TASK INSTRUCTIONS » Determine how many lines of the material hold the string "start" and reply with only that number.

DATA EXTRACT »

┌──

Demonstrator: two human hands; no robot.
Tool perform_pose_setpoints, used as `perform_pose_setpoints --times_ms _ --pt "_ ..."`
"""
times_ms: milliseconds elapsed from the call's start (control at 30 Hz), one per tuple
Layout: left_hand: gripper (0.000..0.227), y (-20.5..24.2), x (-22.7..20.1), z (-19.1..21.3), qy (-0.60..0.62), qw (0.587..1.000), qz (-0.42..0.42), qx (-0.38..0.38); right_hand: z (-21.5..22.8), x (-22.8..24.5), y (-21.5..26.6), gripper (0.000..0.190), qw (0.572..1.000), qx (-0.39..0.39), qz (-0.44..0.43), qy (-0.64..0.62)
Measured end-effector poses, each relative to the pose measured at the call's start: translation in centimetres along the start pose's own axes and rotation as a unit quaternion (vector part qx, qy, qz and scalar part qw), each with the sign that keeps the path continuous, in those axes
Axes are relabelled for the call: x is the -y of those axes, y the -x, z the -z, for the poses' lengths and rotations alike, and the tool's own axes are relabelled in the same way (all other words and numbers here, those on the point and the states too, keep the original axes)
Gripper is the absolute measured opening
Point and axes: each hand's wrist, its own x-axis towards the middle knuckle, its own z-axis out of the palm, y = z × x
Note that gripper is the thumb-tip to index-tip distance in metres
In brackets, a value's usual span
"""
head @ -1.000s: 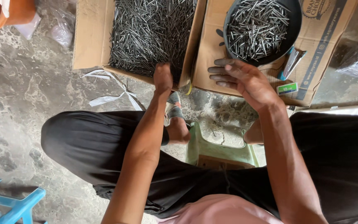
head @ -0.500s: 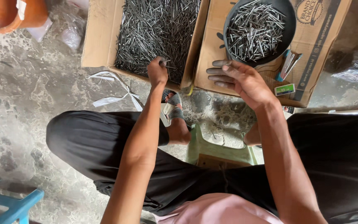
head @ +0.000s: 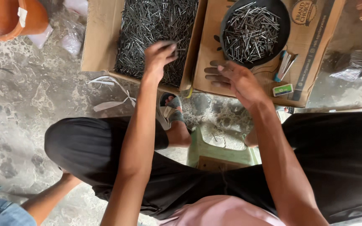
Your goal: The person sits on the floor and repeatedly picks up nails from a cardboard box with their left hand, then transfers them into a black bowl with their right hand. The task involves moving nails from a bulk container into a smaller bowl.
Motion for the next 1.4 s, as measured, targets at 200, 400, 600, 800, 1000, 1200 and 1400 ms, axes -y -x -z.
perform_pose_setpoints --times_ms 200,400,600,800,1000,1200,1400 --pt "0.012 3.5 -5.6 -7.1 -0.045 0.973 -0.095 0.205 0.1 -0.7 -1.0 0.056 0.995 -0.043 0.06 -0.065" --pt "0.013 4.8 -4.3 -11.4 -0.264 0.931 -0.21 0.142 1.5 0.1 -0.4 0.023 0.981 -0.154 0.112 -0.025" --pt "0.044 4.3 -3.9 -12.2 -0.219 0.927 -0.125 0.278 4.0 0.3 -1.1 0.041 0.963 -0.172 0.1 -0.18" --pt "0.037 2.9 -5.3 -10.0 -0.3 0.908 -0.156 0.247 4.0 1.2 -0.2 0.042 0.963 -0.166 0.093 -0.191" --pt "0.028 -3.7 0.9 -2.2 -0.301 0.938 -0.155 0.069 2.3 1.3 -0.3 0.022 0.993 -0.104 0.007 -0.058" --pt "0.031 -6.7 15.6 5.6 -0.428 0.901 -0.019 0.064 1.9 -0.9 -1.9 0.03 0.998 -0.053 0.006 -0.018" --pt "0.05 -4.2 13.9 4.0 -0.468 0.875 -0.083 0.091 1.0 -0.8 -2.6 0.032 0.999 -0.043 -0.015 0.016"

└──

FINISHED EXERCISE » 2